***** DATA EXTRACT

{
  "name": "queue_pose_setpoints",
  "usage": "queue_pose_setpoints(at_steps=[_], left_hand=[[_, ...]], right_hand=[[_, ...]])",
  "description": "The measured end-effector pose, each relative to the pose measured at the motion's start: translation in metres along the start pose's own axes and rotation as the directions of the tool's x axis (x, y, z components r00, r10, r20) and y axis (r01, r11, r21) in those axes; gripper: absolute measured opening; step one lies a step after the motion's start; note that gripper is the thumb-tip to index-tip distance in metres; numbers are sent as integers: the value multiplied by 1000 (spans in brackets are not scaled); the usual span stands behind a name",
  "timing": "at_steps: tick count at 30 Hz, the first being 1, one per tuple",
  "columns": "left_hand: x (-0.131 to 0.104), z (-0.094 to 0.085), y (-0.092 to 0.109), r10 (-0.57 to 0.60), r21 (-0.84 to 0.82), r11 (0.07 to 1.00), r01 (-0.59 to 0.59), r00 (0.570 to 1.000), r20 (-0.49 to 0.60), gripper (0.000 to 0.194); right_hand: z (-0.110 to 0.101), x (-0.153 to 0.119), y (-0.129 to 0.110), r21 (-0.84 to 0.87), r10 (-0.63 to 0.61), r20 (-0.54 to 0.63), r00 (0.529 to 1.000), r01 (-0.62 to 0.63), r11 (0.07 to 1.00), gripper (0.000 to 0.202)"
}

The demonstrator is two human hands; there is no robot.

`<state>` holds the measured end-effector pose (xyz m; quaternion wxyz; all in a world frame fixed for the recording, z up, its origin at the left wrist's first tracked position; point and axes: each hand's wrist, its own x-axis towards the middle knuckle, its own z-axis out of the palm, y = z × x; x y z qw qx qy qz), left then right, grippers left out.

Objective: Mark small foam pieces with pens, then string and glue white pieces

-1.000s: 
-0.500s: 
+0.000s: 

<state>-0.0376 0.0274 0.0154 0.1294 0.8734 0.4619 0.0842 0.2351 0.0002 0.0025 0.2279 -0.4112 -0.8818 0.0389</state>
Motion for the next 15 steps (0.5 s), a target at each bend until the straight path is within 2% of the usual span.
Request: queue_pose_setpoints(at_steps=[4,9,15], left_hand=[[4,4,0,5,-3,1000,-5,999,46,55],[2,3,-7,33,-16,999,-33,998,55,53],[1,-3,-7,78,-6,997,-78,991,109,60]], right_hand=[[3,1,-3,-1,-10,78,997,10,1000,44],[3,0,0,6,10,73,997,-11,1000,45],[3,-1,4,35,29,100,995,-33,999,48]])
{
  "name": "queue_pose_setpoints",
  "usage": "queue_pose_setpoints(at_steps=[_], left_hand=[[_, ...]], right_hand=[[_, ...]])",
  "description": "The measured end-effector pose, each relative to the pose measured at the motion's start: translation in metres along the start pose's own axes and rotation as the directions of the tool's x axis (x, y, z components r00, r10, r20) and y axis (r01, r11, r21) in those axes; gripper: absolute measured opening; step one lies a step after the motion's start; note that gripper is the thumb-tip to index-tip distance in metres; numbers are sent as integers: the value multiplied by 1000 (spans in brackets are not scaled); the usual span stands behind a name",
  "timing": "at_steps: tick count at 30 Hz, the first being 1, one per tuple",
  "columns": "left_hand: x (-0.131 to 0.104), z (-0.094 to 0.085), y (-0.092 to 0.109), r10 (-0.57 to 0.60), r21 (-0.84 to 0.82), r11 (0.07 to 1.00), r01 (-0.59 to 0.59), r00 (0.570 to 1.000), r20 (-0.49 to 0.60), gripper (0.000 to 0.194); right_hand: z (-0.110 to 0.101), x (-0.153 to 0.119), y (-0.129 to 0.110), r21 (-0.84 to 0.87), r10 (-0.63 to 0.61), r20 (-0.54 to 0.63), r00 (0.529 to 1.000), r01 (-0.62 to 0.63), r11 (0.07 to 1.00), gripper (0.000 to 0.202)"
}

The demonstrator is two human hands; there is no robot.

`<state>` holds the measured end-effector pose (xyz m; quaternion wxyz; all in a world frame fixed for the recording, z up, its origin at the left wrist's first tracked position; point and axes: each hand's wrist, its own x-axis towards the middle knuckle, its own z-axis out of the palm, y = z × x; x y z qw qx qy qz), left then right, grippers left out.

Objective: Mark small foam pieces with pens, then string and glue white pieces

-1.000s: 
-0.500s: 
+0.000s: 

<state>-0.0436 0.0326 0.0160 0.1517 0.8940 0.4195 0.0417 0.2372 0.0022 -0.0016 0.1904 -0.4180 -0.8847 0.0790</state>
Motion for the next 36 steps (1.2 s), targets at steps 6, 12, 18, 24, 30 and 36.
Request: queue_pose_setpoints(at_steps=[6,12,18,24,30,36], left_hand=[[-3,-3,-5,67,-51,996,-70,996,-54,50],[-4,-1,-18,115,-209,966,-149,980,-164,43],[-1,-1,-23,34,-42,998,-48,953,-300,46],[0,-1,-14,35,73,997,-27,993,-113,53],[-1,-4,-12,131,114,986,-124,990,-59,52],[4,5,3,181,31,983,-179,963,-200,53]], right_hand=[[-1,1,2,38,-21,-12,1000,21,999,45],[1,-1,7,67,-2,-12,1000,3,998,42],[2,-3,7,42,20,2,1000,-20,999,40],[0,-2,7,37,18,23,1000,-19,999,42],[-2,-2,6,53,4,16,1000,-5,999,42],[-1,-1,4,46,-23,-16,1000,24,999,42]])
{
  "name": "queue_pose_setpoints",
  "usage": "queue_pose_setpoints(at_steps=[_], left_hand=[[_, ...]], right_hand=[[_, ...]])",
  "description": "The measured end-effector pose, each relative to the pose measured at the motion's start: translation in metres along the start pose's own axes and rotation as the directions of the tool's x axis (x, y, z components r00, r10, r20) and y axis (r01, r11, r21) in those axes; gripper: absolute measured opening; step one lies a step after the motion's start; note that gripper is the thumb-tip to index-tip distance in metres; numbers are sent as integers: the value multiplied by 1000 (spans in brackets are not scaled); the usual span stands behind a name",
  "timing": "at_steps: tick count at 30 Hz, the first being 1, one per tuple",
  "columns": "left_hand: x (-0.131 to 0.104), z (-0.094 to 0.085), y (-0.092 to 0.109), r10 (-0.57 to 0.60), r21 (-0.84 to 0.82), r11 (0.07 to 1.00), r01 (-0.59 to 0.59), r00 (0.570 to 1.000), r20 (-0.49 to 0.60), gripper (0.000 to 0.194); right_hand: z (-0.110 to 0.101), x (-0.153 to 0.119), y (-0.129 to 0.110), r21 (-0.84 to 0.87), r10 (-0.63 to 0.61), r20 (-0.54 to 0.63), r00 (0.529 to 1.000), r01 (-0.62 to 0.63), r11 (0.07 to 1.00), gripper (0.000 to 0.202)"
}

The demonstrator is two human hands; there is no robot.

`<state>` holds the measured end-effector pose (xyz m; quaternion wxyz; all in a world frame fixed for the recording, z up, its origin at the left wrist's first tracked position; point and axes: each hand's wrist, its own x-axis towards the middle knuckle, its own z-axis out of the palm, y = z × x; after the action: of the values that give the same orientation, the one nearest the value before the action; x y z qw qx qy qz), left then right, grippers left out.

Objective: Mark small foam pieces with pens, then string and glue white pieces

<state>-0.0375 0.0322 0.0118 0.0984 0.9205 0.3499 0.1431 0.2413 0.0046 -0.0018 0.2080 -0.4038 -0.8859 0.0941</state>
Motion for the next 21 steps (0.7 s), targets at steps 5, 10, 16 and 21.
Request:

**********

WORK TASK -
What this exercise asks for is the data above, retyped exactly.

OUTPUT FOR THIS EXERCISE -
{
  "name": "queue_pose_setpoints",
  "usage": "queue_pose_setpoints(at_steps=[_], left_hand=[[_, ...]], right_hand=[[_, ...]])",
  "description": "The measured end-effector pose, each relative to the pose measured at the motion's start: translation in metres along the start pose's own axes and rotation as the directions of the tool's x axis (x, y, z components r00, r10, r20) and y axis (r01, r11, r21) in those axes; gripper: absolute measured opening; step one lies a step after the motion's start; note that gripper is the thumb-tip to index-tip distance in metres; numbers are sent as integers: the value multiplied by 1000 (spans in brackets are not scaled); the usual span stands behind a name",
  "timing": "at_steps: tick count at 30 Hz, the first being 1, one per tuple",
  "columns": "left_hand: x (-0.131 to 0.104), z (-0.094 to 0.085), y (-0.092 to 0.109), r10 (-0.57 to 0.60), r21 (-0.84 to 0.82), r11 (0.07 to 1.00), r01 (-0.59 to 0.59), r00 (0.570 to 1.000), r20 (-0.49 to 0.60), gripper (0.000 to 0.194); right_hand: z (-0.110 to 0.101), x (-0.153 to 0.119), y (-0.129 to 0.110), r21 (-0.84 to 0.87), r10 (-0.63 to 0.61), r20 (-0.54 to 0.63), r00 (0.529 to 1.000), r01 (-0.62 to 0.63), r11 (0.07 to 1.00), gripper (0.000 to 0.202)"
}

The demonstrator is two human hands; there is no robot.

`<state>` holds the measured end-effector pose (xyz m; quaternion wxyz; all in a world frame fixed for the recording, z up, its origin at the left wrist's first tracked position; point and axes: each hand's wrist, its own x-axis towards the middle knuckle, its own z-axis out of the palm, y = z × x; x y z qw qx qy qz), left then right, grippers left out.

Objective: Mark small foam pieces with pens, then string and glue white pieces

-1.000s: 
-0.500s: 
+0.000s: 

<state>-0.0376 0.0274 0.0154 0.1294 0.8734 0.4619 0.0842 0.2351 0.0002 0.0025 0.2279 -0.4112 -0.8818 0.0389</state>
Motion for the next 15 steps (0.5 s), a target at each bend until the straight path is within 2% of the usual span.
Request: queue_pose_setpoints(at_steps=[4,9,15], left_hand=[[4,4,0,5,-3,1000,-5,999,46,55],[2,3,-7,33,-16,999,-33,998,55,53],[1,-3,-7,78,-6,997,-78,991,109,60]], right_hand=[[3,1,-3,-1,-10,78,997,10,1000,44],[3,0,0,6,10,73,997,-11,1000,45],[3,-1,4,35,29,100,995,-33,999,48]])
{
  "name": "queue_pose_setpoints",
  "usage": "queue_pose_setpoints(at_steps=[_], left_hand=[[_, ...]], right_hand=[[_, ...]])",
  "description": "The measured end-effector pose, each relative to the pose measured at the motion's start: translation in metres along the start pose's own axes and rotation as the directions of the tool's x axis (x, y, z components r00, r10, r20) and y axis (r01, r11, r21) in those axes; gripper: absolute measured opening; step one lies a step after the motion's start; note that gripper is the thumb-tip to index-tip distance in metres; numbers are sent as integers: the value multiplied by 1000 (spans in brackets are not scaled); the usual span stands behind a name",
  "timing": "at_steps: tick count at 30 Hz, the first being 1, one per tuple",
  "columns": "left_hand: x (-0.131 to 0.104), z (-0.094 to 0.085), y (-0.092 to 0.109), r10 (-0.57 to 0.60), r21 (-0.84 to 0.82), r11 (0.07 to 1.00), r01 (-0.59 to 0.59), r00 (0.570 to 1.000), r20 (-0.49 to 0.60), gripper (0.000 to 0.194); right_hand: z (-0.110 to 0.101), x (-0.153 to 0.119), y (-0.129 to 0.110), r21 (-0.84 to 0.87), r10 (-0.63 to 0.61), r20 (-0.54 to 0.63), r00 (0.529 to 1.000), r01 (-0.62 to 0.63), r11 (0.07 to 1.00), gripper (0.000 to 0.202)"
}

The demonstrator is two human hands; there is no robot.

`<state>` holds the measured end-effector pose (xyz m; quaternion wxyz; all in a world frame fixed for the recording, z up, its origin at the left wrist's first tracked position; point and axes: each hand's wrist, its own x-axis towards the middle knuckle, its own z-axis out of the palm, y = z × x; x y z qw qx qy qz), left then right, grippers left out.

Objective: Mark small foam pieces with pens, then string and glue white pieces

-1.000s: 
-0.500s: 
+0.000s: 

<state>-0.0436 0.0326 0.0160 0.1517 0.8940 0.4195 0.0417 0.2372 0.0022 -0.0016 0.1904 -0.4180 -0.8847 0.0790</state>
Motion for the next 36 steps (1.2 s), targets at steps 6, 12, 18, 24, 30 and 36.
Request: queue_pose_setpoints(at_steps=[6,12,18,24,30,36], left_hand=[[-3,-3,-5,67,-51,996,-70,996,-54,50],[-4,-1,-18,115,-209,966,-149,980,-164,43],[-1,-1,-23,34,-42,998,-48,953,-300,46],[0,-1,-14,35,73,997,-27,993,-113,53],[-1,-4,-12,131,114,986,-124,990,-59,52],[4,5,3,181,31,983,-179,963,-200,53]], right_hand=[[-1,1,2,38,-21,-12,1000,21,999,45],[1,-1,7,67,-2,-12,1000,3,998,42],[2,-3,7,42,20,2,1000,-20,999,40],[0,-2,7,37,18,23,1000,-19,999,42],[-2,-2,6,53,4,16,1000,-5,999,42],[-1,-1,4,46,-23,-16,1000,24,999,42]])
{
  "name": "queue_pose_setpoints",
  "usage": "queue_pose_setpoints(at_steps=[_], left_hand=[[_, ...]], right_hand=[[_, ...]])",
  "description": "The measured end-effector pose, each relative to the pose measured at the motion's start: translation in metres along the start pose's own axes and rotation as the directions of the tool's x axis (x, y, z components r00, r10, r20) and y axis (r01, r11, r21) in those axes; gripper: absolute measured opening; step one lies a step after the motion's start; note that gripper is the thumb-tip to index-tip distance in metres; numbers are sent as integers: the value multiplied by 1000 (spans in brackets are not scaled); the usual span stands behind a name",
  "timing": "at_steps: tick count at 30 Hz, the first being 1, one per tuple",
  "columns": "left_hand: x (-0.131 to 0.104), z (-0.094 to 0.085), y (-0.092 to 0.109), r10 (-0.57 to 0.60), r21 (-0.84 to 0.82), r11 (0.07 to 1.00), r01 (-0.59 to 0.59), r00 (0.570 to 1.000), r20 (-0.49 to 0.60), gripper (0.000 to 0.194); right_hand: z (-0.110 to 0.101), x (-0.153 to 0.119), y (-0.129 to 0.110), r21 (-0.84 to 0.87), r10 (-0.63 to 0.61), r20 (-0.54 to 0.63), r00 (0.529 to 1.000), r01 (-0.62 to 0.63), r11 (0.07 to 1.00), gripper (0.000 to 0.202)"
}

The demonstrator is two human hands; there is no robot.

`<state>` holds the measured end-effector pose (xyz m; quaternion wxyz; all in a world frame fixed for the recording, z up, its origin at the left wrist's first tracked position; point and axes: each hand's wrist, its own x-axis towards the middle knuckle, its own z-axis out of the palm, y = z × x; after the action: of the values that give the same orientation, the one nearest the value before the action; x y z qw qx qy qz), left then right, grippers left out.

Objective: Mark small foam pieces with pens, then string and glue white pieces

<state>-0.0375 0.0322 0.0118 0.0984 0.9205 0.3499 0.1431 0.2413 0.0046 -0.0018 0.2080 -0.4038 -0.8859 0.0941</state>
Motion for the next 21 steps (0.7 s), targets at steps 5, 10, 16 and 21.
Request:

With this, the exercise is done.